## YOUR INSTRUCTIONS
Check every line of the following material for the word "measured", then say how many have it, with no other words.

## PROVIDED DATA
____________
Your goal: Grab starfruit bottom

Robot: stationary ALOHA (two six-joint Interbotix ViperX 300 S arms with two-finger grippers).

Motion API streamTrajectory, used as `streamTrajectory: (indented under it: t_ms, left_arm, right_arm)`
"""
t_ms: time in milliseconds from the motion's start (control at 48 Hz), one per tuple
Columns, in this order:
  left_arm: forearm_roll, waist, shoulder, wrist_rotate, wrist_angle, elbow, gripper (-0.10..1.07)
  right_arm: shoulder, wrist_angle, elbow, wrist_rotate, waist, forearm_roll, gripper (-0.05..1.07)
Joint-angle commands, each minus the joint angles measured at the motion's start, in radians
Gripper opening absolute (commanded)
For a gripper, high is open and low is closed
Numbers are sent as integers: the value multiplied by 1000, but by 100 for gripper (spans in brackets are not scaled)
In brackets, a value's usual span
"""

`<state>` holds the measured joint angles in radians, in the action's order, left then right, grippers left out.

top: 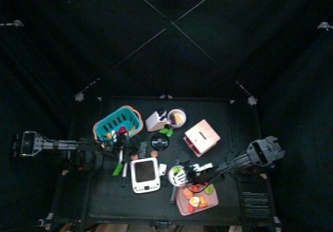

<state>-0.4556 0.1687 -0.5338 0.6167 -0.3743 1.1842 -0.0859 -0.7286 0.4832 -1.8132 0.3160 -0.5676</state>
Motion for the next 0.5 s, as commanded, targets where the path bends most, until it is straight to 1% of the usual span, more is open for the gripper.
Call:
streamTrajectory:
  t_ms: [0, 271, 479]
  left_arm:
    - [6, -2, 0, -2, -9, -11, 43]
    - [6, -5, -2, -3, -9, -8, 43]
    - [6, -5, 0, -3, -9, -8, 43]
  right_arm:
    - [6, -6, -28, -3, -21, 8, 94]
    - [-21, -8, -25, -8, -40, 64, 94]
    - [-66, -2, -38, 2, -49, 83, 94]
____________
## RESPONSE TO THE TASK
2